* _How to complete this task_
Images should be omitted while the rest of the data is duplicated exactly.

* _Data excerpt_
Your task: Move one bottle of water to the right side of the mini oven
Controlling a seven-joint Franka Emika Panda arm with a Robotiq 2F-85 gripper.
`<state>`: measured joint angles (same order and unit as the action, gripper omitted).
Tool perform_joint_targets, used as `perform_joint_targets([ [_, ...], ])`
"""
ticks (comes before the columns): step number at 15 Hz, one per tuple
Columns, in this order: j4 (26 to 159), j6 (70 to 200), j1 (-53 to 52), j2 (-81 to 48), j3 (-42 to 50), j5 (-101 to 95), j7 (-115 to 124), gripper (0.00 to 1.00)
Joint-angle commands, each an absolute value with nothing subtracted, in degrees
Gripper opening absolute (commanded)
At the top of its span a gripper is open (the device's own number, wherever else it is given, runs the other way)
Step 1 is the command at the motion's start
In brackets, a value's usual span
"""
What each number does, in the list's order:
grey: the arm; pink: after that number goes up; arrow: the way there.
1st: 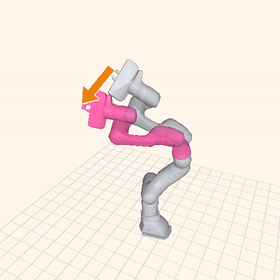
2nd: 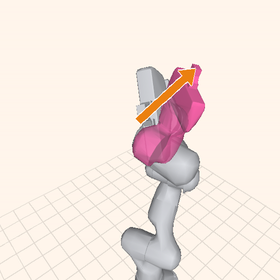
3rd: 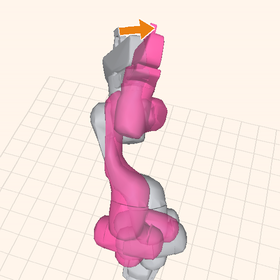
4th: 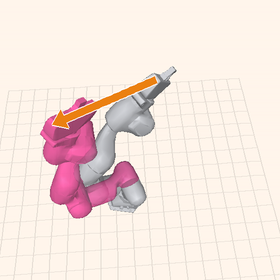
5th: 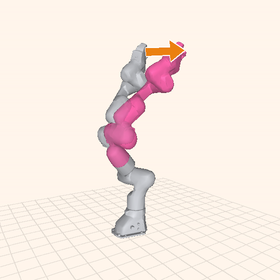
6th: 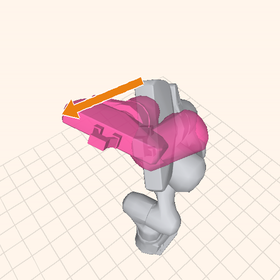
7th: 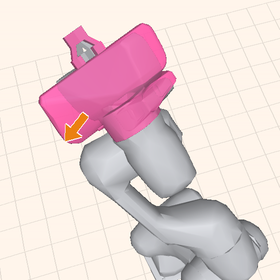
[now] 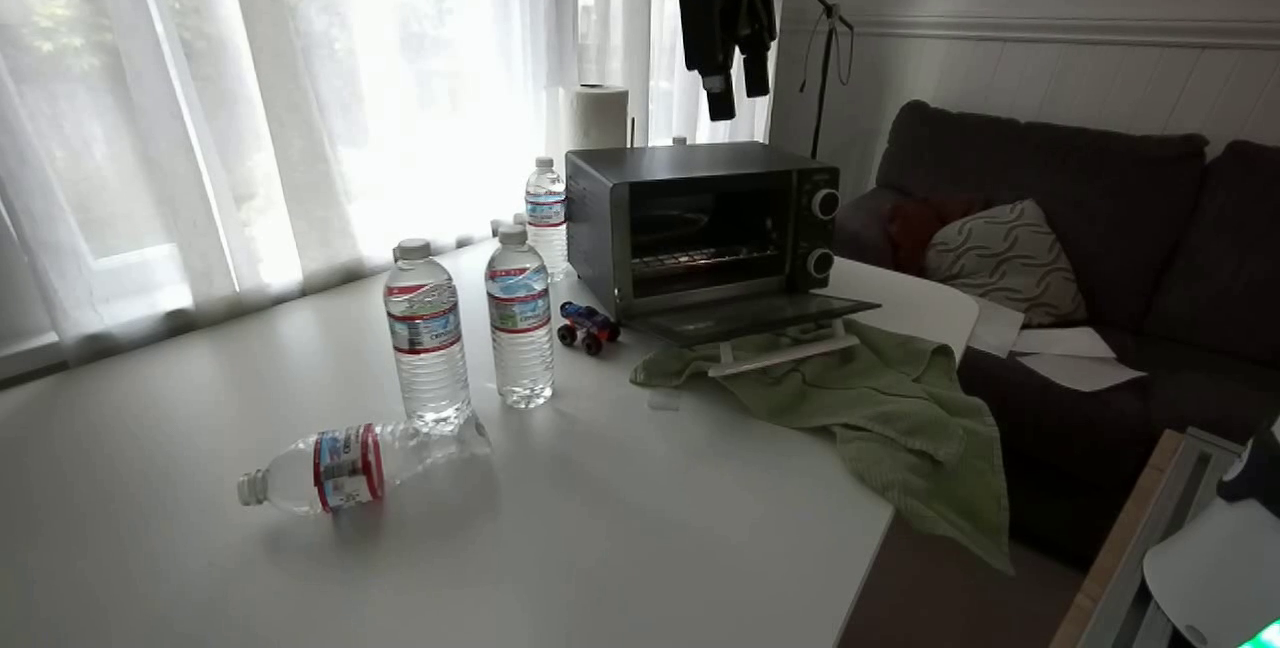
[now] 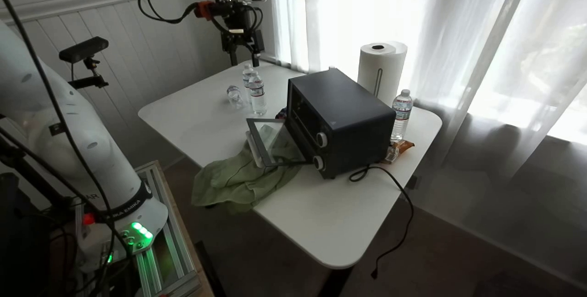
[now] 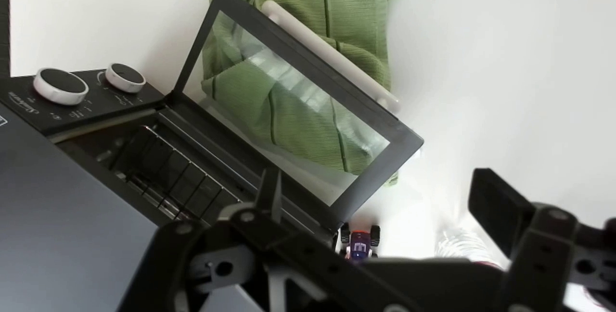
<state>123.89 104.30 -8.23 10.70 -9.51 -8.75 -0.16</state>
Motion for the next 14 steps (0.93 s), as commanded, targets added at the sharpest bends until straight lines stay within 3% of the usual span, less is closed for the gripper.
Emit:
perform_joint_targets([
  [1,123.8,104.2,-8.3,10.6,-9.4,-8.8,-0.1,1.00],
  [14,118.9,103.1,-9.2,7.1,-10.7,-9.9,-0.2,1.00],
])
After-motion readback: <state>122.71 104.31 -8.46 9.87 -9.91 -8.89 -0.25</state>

* _Result for this exercise_
Your task: Move one bottle of water to the right side of the mini oven
Controlling a seven-joint Franka Emika Panda arm with a Robotiq 2F-85 gripper.
`<state>`: measured joint angles (same order and unit as the action, gripper omitted).
Tool perform_joint_targets, used as `perform_joint_targets([ [_, ...], ])`
"""
ticks (comes before the columns): step number at 15 Hz, one per tuple
Columns, in this order: j4 (26 to 159), j6 (70 to 200), j1 (-53 to 52), j2 (-81 to 48), j3 (-42 to 50), j5 (-101 to 95), j7 (-115 to 124), gripper (0.00 to 1.00)
Joint-angle commands, each an absolute value with nothing subtracted, in degrees
Gripper opening absolute (commanded)
At the top of its span a gripper is open (the device's own number, wherever else it is given, runs the other way)
Step 1 is the command at the motion's start
In brackets, a value's usual span
"""
What each number does, in the list's order:
grey: the arm; pink: after that number goes up; arrow: the way there.
1st: 
2nd: 
3rd: 
4th: 
5th: 
6th: 
7th: 
[now] 
[now] 
[now] 
<state>123.89 104.30 -8.23 10.70 -9.51 -8.75 -0.16</state>
Motion for the next 14 steps (0.93 s), as commanded, targets added at the sharpest bends until straight lines stay within 3% of the usual span, less is closed for the gripper.
Emit:
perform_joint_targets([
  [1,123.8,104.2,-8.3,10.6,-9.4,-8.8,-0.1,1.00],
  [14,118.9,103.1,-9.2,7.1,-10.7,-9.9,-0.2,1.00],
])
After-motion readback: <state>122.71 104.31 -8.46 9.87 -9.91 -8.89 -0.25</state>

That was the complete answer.